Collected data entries
=== Section Start ===

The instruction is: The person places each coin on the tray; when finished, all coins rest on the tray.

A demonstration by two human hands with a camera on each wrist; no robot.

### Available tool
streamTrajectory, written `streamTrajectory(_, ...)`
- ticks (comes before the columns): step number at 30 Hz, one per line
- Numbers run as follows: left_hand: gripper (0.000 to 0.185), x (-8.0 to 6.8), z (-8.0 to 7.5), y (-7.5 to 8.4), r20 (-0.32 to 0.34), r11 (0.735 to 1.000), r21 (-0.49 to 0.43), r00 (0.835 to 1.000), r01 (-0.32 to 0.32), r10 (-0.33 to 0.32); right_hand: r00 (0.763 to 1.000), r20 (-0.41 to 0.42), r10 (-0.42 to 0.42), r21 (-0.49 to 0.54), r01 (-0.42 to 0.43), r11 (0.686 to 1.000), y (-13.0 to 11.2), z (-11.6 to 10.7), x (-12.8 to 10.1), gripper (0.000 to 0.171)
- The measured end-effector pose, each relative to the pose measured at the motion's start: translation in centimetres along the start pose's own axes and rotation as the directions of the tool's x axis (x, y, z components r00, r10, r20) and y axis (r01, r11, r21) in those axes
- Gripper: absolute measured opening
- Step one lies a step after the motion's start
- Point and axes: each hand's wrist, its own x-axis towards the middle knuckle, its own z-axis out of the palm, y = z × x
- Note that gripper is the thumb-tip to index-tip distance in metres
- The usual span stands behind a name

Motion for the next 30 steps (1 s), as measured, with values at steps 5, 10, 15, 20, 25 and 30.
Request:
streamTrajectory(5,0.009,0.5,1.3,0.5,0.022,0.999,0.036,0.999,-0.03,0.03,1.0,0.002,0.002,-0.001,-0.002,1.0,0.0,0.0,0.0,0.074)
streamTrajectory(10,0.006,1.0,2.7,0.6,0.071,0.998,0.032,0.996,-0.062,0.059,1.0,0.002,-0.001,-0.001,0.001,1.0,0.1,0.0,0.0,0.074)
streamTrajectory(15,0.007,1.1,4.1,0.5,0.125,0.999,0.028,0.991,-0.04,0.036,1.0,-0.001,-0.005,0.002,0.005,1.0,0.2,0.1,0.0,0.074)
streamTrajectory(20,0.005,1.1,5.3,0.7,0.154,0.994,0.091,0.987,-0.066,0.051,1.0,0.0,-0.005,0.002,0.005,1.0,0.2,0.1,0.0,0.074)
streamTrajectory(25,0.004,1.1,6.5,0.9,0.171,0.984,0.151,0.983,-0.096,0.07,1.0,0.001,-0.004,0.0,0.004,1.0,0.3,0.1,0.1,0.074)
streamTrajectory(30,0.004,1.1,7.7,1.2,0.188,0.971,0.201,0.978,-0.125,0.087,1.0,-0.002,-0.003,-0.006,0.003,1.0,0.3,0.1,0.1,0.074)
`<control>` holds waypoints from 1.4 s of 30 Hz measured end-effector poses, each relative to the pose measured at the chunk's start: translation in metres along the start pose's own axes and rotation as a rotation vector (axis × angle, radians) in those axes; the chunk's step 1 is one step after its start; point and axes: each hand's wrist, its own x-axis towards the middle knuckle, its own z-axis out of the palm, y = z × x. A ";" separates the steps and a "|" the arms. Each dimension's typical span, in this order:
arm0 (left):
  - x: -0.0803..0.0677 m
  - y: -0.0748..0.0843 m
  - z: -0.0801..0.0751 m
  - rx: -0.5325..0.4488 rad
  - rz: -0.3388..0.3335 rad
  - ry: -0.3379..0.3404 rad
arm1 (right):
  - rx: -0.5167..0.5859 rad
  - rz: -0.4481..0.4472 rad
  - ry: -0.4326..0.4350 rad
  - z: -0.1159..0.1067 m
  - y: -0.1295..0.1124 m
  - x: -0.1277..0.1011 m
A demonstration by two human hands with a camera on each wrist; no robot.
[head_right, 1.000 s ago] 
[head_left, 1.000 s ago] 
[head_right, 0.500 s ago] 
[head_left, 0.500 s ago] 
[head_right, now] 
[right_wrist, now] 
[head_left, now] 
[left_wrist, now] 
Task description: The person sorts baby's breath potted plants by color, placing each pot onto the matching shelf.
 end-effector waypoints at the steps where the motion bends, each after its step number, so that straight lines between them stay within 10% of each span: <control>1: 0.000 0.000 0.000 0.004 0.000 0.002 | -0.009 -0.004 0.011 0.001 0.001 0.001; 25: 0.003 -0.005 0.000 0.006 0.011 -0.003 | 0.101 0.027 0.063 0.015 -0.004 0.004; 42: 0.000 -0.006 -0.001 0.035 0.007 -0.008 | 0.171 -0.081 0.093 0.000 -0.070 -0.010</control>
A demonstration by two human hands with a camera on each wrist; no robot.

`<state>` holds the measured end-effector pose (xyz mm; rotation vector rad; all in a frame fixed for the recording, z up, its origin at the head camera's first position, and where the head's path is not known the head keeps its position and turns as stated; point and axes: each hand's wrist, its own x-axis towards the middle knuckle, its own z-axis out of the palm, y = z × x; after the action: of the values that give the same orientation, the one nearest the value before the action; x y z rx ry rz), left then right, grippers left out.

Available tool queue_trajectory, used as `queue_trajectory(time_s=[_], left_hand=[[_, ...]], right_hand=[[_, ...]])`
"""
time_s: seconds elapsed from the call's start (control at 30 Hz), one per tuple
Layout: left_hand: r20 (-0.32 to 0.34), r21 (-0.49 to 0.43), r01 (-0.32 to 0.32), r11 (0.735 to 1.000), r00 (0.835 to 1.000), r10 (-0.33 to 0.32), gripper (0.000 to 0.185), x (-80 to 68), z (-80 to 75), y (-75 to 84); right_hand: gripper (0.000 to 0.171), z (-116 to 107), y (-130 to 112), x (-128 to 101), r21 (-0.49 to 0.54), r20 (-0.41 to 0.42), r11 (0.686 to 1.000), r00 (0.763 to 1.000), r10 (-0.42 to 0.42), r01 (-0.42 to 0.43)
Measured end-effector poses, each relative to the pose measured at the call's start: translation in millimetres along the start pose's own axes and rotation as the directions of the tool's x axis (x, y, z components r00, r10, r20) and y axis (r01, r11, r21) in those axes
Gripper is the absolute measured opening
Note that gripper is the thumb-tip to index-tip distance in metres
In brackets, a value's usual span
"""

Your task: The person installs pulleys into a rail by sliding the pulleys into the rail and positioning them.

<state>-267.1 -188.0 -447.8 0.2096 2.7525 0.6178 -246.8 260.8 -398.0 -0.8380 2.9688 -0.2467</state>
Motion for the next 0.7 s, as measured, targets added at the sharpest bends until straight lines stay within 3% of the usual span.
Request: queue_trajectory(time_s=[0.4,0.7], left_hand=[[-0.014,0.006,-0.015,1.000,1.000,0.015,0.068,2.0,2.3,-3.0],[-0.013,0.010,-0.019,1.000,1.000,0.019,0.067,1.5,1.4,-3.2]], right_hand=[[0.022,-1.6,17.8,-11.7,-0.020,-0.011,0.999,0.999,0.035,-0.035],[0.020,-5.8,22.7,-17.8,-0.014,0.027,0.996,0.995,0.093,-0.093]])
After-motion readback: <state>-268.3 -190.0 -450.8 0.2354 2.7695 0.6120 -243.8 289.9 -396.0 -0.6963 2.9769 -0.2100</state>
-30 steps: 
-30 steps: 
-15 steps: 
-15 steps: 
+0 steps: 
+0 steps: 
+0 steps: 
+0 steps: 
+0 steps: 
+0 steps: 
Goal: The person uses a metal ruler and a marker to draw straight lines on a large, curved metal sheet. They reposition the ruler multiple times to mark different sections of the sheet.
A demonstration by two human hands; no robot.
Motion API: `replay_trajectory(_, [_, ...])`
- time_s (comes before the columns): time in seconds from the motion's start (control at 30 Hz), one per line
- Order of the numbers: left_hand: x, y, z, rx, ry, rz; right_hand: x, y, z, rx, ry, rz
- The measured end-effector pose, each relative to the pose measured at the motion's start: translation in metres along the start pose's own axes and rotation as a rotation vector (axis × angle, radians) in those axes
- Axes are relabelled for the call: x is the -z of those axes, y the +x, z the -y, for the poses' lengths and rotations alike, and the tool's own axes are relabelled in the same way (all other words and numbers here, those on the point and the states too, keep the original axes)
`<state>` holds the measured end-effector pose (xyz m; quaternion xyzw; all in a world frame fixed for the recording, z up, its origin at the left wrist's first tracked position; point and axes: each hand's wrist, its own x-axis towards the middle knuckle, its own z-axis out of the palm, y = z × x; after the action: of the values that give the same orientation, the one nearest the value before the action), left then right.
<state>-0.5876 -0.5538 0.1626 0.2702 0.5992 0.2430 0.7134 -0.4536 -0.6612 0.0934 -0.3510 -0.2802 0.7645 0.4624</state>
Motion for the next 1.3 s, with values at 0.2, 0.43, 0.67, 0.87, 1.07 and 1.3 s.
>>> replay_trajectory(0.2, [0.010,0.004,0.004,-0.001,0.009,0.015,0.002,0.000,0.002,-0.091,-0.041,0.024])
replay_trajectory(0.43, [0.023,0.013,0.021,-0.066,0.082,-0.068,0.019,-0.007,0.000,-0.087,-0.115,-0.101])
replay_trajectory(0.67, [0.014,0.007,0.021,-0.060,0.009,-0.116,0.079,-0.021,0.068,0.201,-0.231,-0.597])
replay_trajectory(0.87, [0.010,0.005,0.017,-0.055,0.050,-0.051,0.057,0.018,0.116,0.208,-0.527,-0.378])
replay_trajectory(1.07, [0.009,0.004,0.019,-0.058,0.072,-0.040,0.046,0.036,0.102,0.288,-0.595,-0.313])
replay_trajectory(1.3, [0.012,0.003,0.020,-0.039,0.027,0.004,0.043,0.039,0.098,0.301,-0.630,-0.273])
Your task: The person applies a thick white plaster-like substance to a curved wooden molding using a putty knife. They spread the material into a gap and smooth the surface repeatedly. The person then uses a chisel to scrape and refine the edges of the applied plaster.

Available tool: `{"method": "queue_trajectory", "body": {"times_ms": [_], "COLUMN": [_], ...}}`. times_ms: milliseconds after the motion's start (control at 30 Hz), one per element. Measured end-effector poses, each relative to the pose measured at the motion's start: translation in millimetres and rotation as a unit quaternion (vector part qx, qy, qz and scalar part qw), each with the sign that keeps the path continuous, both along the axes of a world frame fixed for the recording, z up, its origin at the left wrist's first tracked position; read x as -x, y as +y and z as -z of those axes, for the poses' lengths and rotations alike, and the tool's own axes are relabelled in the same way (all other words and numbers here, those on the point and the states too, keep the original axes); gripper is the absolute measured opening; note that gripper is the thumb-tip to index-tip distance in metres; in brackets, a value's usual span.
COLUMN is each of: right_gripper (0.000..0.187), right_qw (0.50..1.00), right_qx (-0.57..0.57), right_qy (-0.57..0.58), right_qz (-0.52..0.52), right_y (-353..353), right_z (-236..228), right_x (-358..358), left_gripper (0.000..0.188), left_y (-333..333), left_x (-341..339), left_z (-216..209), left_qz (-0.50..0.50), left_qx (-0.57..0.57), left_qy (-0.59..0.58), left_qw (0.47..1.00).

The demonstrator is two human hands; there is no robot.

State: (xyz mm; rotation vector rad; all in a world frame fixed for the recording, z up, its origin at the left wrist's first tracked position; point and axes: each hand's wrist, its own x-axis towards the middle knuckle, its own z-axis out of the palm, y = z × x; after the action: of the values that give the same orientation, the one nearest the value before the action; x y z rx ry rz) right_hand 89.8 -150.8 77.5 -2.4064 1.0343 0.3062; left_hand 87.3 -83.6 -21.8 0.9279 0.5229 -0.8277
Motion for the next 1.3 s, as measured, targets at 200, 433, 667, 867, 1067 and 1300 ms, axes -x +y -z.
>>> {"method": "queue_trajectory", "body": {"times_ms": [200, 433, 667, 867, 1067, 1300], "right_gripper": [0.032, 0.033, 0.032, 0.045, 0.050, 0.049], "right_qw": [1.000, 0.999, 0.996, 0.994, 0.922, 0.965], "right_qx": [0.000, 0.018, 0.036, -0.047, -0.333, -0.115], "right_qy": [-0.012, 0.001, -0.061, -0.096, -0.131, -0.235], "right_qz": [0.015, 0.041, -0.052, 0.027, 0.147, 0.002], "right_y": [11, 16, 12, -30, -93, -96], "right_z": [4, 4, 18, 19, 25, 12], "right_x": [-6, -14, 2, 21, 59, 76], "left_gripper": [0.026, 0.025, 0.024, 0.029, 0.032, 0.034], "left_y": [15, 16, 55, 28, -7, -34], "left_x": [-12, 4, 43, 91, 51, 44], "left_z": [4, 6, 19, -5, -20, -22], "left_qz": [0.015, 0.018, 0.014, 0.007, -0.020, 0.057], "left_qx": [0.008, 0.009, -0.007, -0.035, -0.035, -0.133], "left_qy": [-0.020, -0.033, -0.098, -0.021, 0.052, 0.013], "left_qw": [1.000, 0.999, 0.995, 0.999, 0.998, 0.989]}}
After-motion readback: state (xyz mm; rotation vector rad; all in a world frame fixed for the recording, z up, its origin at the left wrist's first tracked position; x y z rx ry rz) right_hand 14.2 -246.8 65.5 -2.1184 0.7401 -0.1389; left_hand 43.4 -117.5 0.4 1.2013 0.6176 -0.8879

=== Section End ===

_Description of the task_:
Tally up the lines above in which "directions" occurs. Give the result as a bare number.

_Solution to the problem_:
2